The Quicktime Player Plug-in actually has the same limitations as any other Safari plug-in/Flash Player itself. The hardware accelerated Quicktime in Safari uses Core Animation for rendering into the browser. There's only on the other hand only DirectDraw in Windows XP / Firefox and they have made video acceleration happen there. Before 10.6 QT Player plugin used QuickDraw :) I don't think Adobe wants to use Core Video any how. Though.


I find it interesting that they don't support any of the video cards in the Mac Pro (GT 120) or high end iMacs (ATI Radeon). I guess it will make the biggest difference with battery life in the laptop line so they're not concerned with the desktops. Still somewhat disappointing.


Some honest questions:

Does the caller of this API need a patent license to do so? Does the patent license of H.264 cover decoding of the format through OS APIs, or does each caller need its own license?

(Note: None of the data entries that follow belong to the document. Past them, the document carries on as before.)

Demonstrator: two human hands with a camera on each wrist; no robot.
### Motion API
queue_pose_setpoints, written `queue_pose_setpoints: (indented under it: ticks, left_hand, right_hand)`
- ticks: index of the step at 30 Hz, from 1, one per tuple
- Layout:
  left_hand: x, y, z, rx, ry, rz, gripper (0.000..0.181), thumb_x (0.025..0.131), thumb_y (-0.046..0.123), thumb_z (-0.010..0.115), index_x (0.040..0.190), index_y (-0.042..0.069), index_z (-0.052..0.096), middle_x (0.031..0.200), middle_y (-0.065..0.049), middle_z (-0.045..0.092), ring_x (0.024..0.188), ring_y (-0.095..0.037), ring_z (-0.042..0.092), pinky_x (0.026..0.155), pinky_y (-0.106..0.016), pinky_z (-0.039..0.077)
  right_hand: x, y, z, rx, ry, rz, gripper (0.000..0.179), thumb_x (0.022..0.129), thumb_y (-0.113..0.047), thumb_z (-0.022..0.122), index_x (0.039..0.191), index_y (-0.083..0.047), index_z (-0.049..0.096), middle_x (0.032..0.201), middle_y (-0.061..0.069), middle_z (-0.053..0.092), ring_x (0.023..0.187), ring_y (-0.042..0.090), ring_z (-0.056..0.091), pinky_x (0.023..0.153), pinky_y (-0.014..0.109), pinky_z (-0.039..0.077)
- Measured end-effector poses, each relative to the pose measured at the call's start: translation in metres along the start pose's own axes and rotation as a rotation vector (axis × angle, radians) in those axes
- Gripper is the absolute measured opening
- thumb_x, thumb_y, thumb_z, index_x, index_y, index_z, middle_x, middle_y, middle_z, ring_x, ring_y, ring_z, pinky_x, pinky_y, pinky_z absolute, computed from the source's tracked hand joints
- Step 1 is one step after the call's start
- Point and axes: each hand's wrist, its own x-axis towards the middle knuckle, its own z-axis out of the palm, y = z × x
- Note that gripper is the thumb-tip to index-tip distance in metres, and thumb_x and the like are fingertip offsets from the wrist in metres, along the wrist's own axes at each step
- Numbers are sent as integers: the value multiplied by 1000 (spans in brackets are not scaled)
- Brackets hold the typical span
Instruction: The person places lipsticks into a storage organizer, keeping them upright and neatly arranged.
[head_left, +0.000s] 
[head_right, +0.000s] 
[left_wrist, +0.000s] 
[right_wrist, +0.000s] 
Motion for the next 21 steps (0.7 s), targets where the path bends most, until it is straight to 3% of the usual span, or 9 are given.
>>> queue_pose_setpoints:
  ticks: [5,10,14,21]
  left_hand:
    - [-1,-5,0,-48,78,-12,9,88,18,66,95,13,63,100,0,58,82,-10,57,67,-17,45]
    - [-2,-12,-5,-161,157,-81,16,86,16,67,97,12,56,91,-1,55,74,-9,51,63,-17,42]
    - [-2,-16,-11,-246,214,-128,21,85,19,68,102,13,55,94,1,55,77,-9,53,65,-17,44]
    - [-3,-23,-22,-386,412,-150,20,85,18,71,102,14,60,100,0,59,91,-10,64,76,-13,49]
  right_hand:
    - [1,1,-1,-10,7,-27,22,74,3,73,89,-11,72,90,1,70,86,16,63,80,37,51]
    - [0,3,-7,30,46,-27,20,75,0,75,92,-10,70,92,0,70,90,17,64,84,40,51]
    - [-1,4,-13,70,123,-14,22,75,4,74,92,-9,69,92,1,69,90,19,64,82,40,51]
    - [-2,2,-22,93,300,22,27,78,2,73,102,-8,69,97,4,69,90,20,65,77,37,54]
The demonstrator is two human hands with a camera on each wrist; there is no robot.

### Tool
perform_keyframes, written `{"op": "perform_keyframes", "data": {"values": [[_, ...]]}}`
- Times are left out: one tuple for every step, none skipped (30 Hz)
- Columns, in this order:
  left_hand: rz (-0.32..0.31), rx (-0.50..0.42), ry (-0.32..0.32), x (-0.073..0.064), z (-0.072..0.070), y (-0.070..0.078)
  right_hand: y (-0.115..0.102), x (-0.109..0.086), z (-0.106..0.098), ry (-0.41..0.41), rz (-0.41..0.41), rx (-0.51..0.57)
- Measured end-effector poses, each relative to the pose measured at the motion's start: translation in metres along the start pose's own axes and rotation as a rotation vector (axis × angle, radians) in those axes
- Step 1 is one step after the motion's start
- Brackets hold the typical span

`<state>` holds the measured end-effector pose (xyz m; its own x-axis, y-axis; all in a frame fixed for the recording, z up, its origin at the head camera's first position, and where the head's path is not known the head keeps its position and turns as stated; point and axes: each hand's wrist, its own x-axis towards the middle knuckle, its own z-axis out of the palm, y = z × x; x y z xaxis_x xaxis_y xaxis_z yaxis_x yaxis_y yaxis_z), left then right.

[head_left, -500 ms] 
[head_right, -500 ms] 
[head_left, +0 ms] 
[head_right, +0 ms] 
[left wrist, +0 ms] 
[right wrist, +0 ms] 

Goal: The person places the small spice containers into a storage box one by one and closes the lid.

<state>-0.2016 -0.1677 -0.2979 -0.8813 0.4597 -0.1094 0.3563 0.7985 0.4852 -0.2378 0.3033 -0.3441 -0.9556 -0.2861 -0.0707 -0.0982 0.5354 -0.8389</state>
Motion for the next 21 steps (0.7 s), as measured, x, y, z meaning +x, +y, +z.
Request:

I believe you pay per "branded decoder" in software, and you pay more for a "branded decoder" intended to be included in an operating system.

You would hope that the extra fees would cover the downstream, but the "branded" language makes it sound like you'd have to be explicit that you're calling out to Quicktime or whatever.

Obviously with hardware, as with OS decoders, you're expecting it to be called by others but again the "branded" language may confuse matters.

Plus, you're almost certainly only covered for "personal and non-commercial" decoding in any of these cases.


Of course you don't. That would be like having to get your own patent license to use iTunes.

Although you do actually need a license to use the QuickTime AAC encoder in your own program, but only on Windows. Or so I remember from mailing list traffic, haven't tried it myself.


Yes you will need it, not for using quicktime, but this is a low level API where you will implement a lot of patent stuff yourself.


Oh, I forgot this reply existed.

It isn't. An example of an API that does would be XvMC, which requires parsing and doing large parts of the video decode yourself.

The most you'd have to to use this framework is parse a .mp4 file yourself. Such things are not patented.